**What needs to be done**
Wherever the word "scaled" occurs in the listing, copy the whole line.

**Records for this task**
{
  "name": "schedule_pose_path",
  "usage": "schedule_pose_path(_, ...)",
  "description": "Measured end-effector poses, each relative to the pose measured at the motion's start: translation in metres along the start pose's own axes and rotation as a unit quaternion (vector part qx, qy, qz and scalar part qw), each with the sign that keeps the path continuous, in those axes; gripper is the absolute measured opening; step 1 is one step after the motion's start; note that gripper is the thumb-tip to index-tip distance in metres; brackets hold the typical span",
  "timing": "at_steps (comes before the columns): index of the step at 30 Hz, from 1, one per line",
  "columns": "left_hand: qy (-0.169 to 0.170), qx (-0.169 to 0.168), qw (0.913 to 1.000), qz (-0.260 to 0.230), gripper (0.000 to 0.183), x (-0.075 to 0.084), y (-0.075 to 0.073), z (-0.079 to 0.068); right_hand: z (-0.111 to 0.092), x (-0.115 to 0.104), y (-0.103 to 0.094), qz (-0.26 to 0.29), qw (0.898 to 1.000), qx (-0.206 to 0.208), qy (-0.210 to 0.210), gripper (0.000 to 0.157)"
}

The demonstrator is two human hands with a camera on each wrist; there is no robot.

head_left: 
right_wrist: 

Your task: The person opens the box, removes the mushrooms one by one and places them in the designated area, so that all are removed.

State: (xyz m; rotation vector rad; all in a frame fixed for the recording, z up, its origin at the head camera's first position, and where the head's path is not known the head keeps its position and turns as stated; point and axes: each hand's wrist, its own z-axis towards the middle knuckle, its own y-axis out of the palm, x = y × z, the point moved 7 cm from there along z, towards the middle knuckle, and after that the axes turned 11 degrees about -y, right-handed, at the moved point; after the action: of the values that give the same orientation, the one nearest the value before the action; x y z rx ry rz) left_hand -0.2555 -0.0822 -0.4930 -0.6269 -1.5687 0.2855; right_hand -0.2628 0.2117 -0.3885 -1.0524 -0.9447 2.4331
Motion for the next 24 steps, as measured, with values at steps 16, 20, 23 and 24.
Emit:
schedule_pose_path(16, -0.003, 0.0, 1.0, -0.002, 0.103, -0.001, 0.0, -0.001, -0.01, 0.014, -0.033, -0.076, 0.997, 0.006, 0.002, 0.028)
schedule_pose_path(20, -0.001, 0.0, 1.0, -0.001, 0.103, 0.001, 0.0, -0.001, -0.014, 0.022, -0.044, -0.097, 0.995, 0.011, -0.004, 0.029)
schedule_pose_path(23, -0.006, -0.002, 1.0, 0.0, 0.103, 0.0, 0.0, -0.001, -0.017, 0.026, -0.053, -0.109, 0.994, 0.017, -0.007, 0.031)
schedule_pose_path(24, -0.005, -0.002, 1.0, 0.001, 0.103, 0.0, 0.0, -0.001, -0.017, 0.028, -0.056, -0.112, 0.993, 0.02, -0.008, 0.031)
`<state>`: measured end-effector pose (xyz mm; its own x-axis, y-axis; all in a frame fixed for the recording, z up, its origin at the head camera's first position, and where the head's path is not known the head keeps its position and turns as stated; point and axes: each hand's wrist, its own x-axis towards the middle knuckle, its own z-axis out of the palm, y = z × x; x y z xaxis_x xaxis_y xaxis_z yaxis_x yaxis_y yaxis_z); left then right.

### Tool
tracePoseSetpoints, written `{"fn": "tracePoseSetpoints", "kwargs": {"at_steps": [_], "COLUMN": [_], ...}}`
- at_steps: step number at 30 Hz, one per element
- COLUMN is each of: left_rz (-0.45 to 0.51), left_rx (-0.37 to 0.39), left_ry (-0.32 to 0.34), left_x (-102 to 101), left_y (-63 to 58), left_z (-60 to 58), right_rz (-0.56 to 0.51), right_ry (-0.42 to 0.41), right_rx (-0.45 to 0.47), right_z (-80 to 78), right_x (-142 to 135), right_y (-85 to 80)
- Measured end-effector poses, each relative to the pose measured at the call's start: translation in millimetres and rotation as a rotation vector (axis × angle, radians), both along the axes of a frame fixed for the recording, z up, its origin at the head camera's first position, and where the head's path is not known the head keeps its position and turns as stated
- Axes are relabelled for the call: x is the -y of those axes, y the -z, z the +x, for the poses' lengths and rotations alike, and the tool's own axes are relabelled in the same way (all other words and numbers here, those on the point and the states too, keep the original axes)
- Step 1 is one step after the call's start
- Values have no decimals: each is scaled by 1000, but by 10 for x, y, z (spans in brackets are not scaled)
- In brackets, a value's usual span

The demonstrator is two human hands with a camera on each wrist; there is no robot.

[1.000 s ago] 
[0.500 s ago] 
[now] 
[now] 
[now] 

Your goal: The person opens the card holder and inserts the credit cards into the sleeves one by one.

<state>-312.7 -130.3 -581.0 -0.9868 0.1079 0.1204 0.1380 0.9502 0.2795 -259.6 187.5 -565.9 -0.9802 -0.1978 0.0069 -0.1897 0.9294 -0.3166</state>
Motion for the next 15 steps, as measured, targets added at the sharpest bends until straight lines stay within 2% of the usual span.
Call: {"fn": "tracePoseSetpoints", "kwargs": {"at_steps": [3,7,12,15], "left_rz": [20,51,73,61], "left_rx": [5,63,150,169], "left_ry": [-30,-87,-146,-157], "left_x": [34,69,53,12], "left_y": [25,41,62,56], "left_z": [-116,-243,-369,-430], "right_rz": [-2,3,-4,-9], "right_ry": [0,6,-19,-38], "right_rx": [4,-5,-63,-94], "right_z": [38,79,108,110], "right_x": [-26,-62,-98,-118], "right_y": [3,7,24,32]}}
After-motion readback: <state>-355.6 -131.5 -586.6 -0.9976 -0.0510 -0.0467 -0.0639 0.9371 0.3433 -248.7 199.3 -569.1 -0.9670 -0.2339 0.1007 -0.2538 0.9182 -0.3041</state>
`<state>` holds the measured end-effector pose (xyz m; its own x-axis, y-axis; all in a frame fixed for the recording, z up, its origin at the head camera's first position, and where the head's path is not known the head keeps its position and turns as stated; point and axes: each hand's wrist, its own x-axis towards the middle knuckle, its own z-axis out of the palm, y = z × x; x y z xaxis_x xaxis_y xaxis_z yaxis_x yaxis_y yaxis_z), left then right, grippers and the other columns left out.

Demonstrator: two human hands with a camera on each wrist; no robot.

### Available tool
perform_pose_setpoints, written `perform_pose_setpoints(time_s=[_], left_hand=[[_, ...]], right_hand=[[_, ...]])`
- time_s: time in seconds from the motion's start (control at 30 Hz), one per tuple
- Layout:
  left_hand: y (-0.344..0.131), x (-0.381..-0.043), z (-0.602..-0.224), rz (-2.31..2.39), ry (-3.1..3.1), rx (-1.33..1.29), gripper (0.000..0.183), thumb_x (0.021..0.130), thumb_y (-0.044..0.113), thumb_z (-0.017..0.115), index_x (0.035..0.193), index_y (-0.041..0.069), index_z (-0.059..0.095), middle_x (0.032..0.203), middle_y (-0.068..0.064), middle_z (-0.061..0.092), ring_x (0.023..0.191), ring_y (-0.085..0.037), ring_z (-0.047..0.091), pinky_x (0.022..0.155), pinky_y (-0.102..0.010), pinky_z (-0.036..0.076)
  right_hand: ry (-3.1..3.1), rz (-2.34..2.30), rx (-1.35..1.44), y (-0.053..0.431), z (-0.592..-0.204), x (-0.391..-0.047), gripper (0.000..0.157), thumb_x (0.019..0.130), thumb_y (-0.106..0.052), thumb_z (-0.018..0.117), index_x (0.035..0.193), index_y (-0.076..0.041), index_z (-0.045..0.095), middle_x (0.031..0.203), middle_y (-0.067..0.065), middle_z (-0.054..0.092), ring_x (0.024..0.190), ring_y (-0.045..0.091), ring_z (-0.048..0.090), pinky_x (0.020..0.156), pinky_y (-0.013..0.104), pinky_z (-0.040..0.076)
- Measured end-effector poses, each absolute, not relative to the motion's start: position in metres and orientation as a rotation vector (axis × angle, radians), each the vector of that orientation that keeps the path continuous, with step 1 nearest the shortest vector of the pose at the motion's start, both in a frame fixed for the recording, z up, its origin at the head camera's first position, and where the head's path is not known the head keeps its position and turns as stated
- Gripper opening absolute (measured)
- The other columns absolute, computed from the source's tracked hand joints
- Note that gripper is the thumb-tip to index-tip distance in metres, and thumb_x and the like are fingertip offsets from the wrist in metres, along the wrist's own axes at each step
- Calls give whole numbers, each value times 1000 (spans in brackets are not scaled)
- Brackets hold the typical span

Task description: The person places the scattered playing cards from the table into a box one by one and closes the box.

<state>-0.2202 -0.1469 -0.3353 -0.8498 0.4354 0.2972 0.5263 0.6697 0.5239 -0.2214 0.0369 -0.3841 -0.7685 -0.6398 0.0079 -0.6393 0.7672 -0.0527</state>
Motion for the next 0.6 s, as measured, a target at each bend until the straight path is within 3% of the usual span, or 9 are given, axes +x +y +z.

**Result for this task**
- Values have no decimals: each is scaled by 1000, but by 10 for x, y, z (spans in brackets are not scaled)
- Calls give whole numbers, each value times 1000 (spans in brackets are not scaled)

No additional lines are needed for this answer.